Fahrenheit 451

Fahrenheit 451 was Truffaut's first film in color, and his only film in English (he was, for a while, attached to filming Bonnie and Clyde, which I would have loved to have seen). It is, of course, based on the famous dystopian novel by Ray Bradbury, in which firemen don't put out fires, they start them. They burn books.

Book burning is a particularly odious image, mostly associated with Nazis, but pops up every once in a while even in our freedom-loving U.S.A. The opening scene shows a squad of firemen, wearing kind of odd, Victorian-style helmets, riding a vehicle that is both futuristic and antique, to a home where someone is hiding books. Montag (Oskar Werner) is an expert at finding hidden books--false TV sets are a typical place. The firemen then gather the offending material and burn it.

In this society of Bradbury's creation, printed material is banned (the opening credits are spoken, not typed). Citizens are kept docile by drugs and TV, and told that books lead to unhappiness. Of course, what the government fears about books is that they have alternative ideas, but they have persuaded most that books are dangerous to their well-being.

Montag is in line for a promotion, but a few things start to happen. He meets a vivacious neighbor (Julie Christie, who also plays his vapid wife). Then he becomes intrigued by the books he burns. His captain, Cyril Cusack, says this happens to the best of firemen, but he insists that books are rubbish. But Montag starts to read David Copperfield, and then gets hooked. Soon his house is full of books.

Truffaut handles this high-concept material mostly straight, without filigree or tricks. There are a few inside jokes--in one bonfire, we see a copy of Cahiers du Cinema with Truffaut on the cover--but for the most part this is straight ahead science-fiction, and at times elegantly exciting. A taut sequence in which a woman is found with a hidden library, what Cusack calls the dream find of any firemen, is magnified by her insistence on being burned with the books, an image that Montag can not shake.

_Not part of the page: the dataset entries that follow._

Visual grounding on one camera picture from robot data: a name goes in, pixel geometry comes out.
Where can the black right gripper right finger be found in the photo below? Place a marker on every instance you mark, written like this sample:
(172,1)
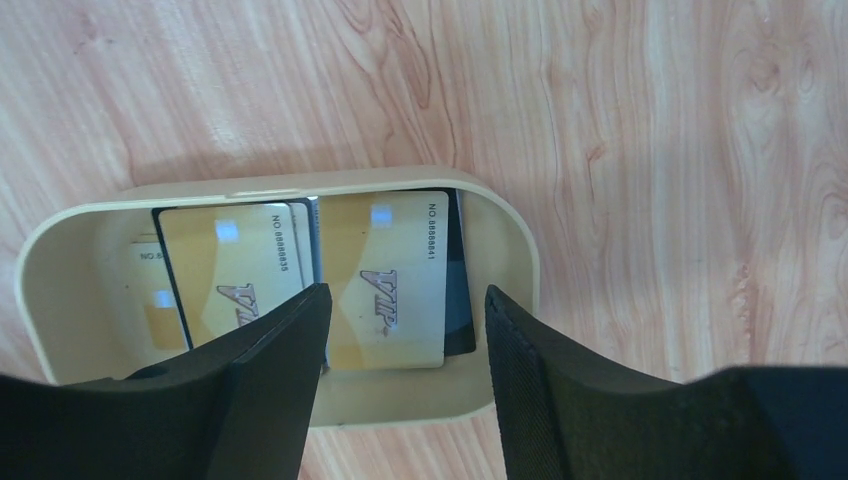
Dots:
(566,412)

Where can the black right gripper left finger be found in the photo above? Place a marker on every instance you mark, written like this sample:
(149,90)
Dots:
(238,407)

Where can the yellow oval card tray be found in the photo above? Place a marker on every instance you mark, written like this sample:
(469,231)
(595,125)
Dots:
(73,289)

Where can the gold VIP card 8841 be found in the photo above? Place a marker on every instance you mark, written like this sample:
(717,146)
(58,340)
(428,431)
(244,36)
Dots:
(384,258)

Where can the gold VIP card 8835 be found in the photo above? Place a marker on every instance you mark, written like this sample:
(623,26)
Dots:
(232,264)

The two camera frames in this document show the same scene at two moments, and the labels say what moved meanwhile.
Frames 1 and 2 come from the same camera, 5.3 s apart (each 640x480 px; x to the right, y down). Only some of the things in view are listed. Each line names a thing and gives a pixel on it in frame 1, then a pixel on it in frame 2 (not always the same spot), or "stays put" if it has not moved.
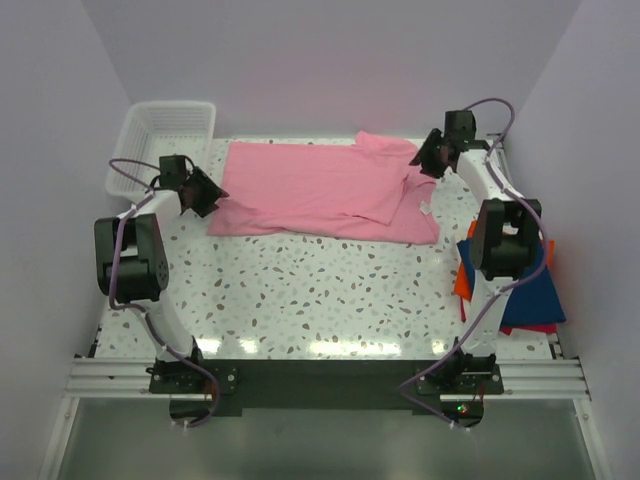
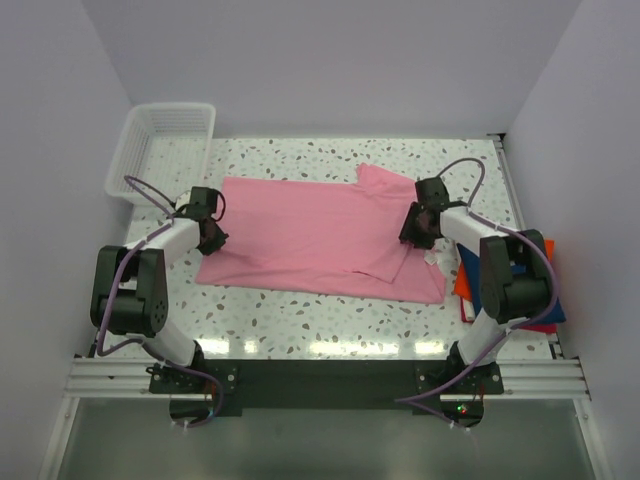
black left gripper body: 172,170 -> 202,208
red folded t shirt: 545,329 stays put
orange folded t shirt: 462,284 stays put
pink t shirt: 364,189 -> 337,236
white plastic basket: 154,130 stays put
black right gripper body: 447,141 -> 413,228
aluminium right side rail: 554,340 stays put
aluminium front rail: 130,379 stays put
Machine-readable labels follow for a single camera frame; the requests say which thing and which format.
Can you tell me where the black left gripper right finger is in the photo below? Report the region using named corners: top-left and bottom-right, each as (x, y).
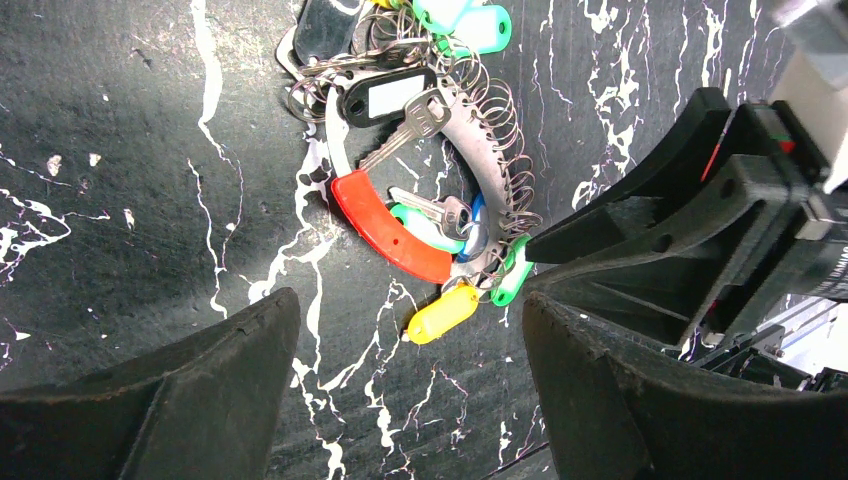
top-left (522, 292), bottom-right (847, 479)

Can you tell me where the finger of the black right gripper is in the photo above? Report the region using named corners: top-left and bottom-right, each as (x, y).
top-left (526, 87), bottom-right (731, 264)
top-left (530, 155), bottom-right (812, 346)

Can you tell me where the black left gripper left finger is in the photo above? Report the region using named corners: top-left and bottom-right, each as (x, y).
top-left (1, 288), bottom-right (301, 479)

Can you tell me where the blue key tag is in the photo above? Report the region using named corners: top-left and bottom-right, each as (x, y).
top-left (456, 193), bottom-right (489, 263)

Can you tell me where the metal key organizer ring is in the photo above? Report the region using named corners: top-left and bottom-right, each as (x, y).
top-left (275, 0), bottom-right (545, 346)

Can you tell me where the green key tag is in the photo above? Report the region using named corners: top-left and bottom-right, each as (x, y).
top-left (490, 234), bottom-right (535, 307)
top-left (412, 0), bottom-right (512, 58)

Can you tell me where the yellow tag key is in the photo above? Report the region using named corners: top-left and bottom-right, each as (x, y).
top-left (401, 283), bottom-right (480, 345)

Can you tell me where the black key tag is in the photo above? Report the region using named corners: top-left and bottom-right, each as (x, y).
top-left (339, 66), bottom-right (436, 128)

The science-fiction elements are handled somewhat strangely. As I said about the uniforms, though this is set in the future, we don't know how far ahead. For all I know Bradbury may have been referencing the increasing cultural illiteracy of his own time. A few things, such as wall-sized televisions, have the aura of the new, but otherwise there are no "Jetsons"-style gadgets, except for some jetpacks, which are shown in cheesy rear projection.

But this film is not about technical wizardry. Especially noted is a scene in a school, where children are drilled not in their ABCs but in multiplication tables (the old woman recites them mockingly while going up in flames). Which brings me to a question--are people taught to read? Montag stumbles through David Copperfield, reading as a first-grader might. But clearly he knows how to read--how was he taught? Are there no instruction manuals? Apparently not. It's a bit of a puzzle, but certainly nothing to impinge on the excellence of this film.